Dataset excerpts >>
*-*-*
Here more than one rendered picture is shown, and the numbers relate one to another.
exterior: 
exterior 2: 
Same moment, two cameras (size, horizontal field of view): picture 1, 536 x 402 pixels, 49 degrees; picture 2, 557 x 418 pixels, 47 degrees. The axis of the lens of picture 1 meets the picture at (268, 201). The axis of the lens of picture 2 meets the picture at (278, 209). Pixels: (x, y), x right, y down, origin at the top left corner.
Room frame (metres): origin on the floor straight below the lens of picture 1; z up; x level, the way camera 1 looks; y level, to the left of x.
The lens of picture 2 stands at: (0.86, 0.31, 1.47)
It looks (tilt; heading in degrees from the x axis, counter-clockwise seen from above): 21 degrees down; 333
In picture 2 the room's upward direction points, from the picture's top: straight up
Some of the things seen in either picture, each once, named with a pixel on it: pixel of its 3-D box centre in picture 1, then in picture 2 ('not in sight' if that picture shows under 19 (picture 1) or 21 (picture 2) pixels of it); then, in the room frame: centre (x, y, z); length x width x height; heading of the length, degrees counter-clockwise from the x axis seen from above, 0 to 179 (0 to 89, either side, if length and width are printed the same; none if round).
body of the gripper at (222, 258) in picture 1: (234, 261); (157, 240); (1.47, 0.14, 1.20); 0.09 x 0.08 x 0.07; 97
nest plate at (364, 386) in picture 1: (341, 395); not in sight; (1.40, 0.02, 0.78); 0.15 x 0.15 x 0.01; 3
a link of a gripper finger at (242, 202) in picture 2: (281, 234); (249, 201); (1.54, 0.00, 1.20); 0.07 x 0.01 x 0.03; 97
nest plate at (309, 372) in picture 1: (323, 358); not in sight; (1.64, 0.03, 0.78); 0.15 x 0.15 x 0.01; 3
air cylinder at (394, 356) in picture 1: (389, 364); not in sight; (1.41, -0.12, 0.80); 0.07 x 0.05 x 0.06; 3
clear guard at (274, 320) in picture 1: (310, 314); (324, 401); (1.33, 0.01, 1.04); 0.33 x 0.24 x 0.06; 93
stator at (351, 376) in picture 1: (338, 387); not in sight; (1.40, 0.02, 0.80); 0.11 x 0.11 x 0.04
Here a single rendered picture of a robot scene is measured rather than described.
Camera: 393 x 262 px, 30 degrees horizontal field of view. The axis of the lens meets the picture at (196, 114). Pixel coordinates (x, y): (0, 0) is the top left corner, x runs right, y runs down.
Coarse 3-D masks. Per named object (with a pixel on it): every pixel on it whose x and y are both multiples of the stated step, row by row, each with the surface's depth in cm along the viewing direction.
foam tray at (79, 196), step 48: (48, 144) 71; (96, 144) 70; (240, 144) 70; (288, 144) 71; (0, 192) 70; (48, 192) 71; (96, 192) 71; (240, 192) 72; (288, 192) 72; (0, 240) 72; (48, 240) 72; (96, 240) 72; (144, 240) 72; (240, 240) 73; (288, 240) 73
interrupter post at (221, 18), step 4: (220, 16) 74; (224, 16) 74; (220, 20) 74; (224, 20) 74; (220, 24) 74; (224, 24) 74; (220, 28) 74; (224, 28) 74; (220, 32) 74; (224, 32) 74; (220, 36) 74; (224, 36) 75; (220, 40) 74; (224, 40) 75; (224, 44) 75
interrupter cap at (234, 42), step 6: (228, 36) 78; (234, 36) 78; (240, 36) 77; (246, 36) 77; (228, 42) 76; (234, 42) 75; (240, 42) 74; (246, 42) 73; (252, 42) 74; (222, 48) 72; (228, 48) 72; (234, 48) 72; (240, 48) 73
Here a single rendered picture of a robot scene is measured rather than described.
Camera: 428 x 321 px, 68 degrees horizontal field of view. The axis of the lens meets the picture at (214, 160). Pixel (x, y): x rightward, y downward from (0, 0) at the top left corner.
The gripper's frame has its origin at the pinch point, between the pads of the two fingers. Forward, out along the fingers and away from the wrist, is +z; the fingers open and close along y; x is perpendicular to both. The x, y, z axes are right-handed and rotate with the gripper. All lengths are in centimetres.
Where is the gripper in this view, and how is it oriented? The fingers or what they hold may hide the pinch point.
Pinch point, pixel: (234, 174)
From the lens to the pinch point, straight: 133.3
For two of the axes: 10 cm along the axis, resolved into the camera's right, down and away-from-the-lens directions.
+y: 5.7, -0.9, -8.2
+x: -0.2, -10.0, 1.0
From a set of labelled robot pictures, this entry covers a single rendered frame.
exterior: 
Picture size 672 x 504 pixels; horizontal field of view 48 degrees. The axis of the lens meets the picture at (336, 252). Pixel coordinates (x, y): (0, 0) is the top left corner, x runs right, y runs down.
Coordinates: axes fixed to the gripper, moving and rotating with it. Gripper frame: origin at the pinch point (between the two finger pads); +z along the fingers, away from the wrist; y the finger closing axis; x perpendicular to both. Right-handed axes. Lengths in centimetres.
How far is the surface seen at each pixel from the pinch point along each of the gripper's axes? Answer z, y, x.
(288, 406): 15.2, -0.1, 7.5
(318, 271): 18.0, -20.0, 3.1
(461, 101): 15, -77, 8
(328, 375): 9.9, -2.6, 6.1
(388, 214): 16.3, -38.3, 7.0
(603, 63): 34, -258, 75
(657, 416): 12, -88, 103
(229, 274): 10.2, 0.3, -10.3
*-*-*
Please repeat each line above exactly.

Here more than one rendered picture is shown, and the numbers relate one to another.
exterior: 
exterior 2: 
Same moment, two cameras (size, horizontal field of view): picture 1, 536 x 402 pixels, 49 degrees; picture 2, 557 x 418 pixels, 47 degrees. The axis of the lens of picture 1 meets the picture at (268, 201). The axis of the lens of picture 2 meets the picture at (278, 209). Pixels: (x, y), x right, y down, origin at the top left corner.
Room frame (metres): origin on the floor straight below the lens of picture 1; z up; x level, the way camera 1 looks; y level, to the left of x.
The lens of picture 2 stands at: (0.86, 0.31, 1.47)
It looks (tilt; heading in degrees from the x axis, counter-clockwise seen from above): 21 degrees down; 333
In picture 2 the room's upward direction points, from the picture's top: straight up
Some of the things seen in either picture, each once, named with a pixel on it: pixel of its 3-D box centre in picture 1, then in picture 2 ('not in sight' if that picture shows under 19 (picture 1) or 21 (picture 2) pixels of it); then, in the room frame: centre (x, y, z); length x width x height; heading of the length, degrees counter-clockwise from the x axis seen from above, 0 to 179 (0 to 89, either side, if length and width are printed the same; none if round).
body of the gripper at (222, 258) in picture 1: (234, 261); (157, 240); (1.47, 0.14, 1.20); 0.09 x 0.08 x 0.07; 97
nest plate at (364, 386) in picture 1: (341, 395); not in sight; (1.40, 0.02, 0.78); 0.15 x 0.15 x 0.01; 3
a link of a gripper finger at (242, 202) in picture 2: (281, 234); (249, 201); (1.54, 0.00, 1.20); 0.07 x 0.01 x 0.03; 97
nest plate at (309, 372) in picture 1: (323, 358); not in sight; (1.64, 0.03, 0.78); 0.15 x 0.15 x 0.01; 3
air cylinder at (394, 356) in picture 1: (389, 364); not in sight; (1.41, -0.12, 0.80); 0.07 x 0.05 x 0.06; 3
clear guard at (274, 320) in picture 1: (310, 314); (324, 401); (1.33, 0.01, 1.04); 0.33 x 0.24 x 0.06; 93
stator at (351, 376) in picture 1: (338, 387); not in sight; (1.40, 0.02, 0.80); 0.11 x 0.11 x 0.04
Here a single rendered picture of a robot scene is measured rather than described.
Camera: 393 x 262 px, 30 degrees horizontal field of view. The axis of the lens meets the picture at (196, 114). Pixel coordinates (x, y): (0, 0) is the top left corner, x runs right, y runs down.
Coarse 3-D masks. Per named object (with a pixel on it): every pixel on it whose x and y are both multiples of the stated step, row by row, each with the surface's depth in cm along the viewing direction.
foam tray at (79, 196), step 48: (48, 144) 71; (96, 144) 70; (240, 144) 70; (288, 144) 71; (0, 192) 70; (48, 192) 71; (96, 192) 71; (240, 192) 72; (288, 192) 72; (0, 240) 72; (48, 240) 72; (96, 240) 72; (144, 240) 72; (240, 240) 73; (288, 240) 73
interrupter post at (221, 18), step 4: (220, 16) 74; (224, 16) 74; (220, 20) 74; (224, 20) 74; (220, 24) 74; (224, 24) 74; (220, 28) 74; (224, 28) 74; (220, 32) 74; (224, 32) 74; (220, 36) 74; (224, 36) 75; (220, 40) 74; (224, 40) 75; (224, 44) 75
interrupter cap at (234, 42), step 6: (228, 36) 78; (234, 36) 78; (240, 36) 77; (246, 36) 77; (228, 42) 76; (234, 42) 75; (240, 42) 74; (246, 42) 73; (252, 42) 74; (222, 48) 72; (228, 48) 72; (234, 48) 72; (240, 48) 73
Here a single rendered picture of a robot scene is measured rather than described.
Camera: 428 x 321 px, 68 degrees horizontal field of view. The axis of the lens meets the picture at (214, 160). Pixel (x, y): x rightward, y downward from (0, 0) at the top left corner.
The gripper's frame has its origin at the pinch point, between the pads of the two fingers. Forward, out along the fingers and away from the wrist, is +z; the fingers open and close along y; x is perpendicular to both. The x, y, z axes are right-handed and rotate with the gripper. All lengths are in centimetres.
Where is the gripper in this view, and how is it oriented? The fingers or what they hold may hide the pinch point.
Pinch point, pixel: (234, 174)
From the lens to the pinch point, straight: 133.3
For two of the axes: 10 cm along the axis, resolved into the camera's right, down and away-from-the-lens directions.
+y: 5.7, -0.9, -8.2
+x: -0.2, -10.0, 1.0
From a set of labelled robot pictures, this entry covers a single rendered frame.
exterior: 
Picture size 672 x 504 pixels; horizontal field of view 48 degrees. The axis of the lens meets the picture at (336, 252). Pixel coordinates (x, y): (0, 0) is the top left corner, x runs right, y runs down.
Coordinates: axes fixed to the gripper, moving and rotating with it. Gripper frame: origin at the pinch point (between the two finger pads); +z along the fingers, away from the wrist; y the finger closing axis; x perpendicular to both. Right-handed axes. Lengths in centimetres.
How far is the surface seen at each pixel from the pinch point along each of the gripper's axes? Answer z, y, x.
(288, 406): 15.2, -0.1, 7.5
(318, 271): 18.0, -20.0, 3.1
(461, 101): 15, -77, 8
(328, 375): 9.9, -2.6, 6.1
(388, 214): 16.3, -38.3, 7.0
(603, 63): 34, -258, 75
(657, 416): 12, -88, 103
(229, 274): 10.2, 0.3, -10.3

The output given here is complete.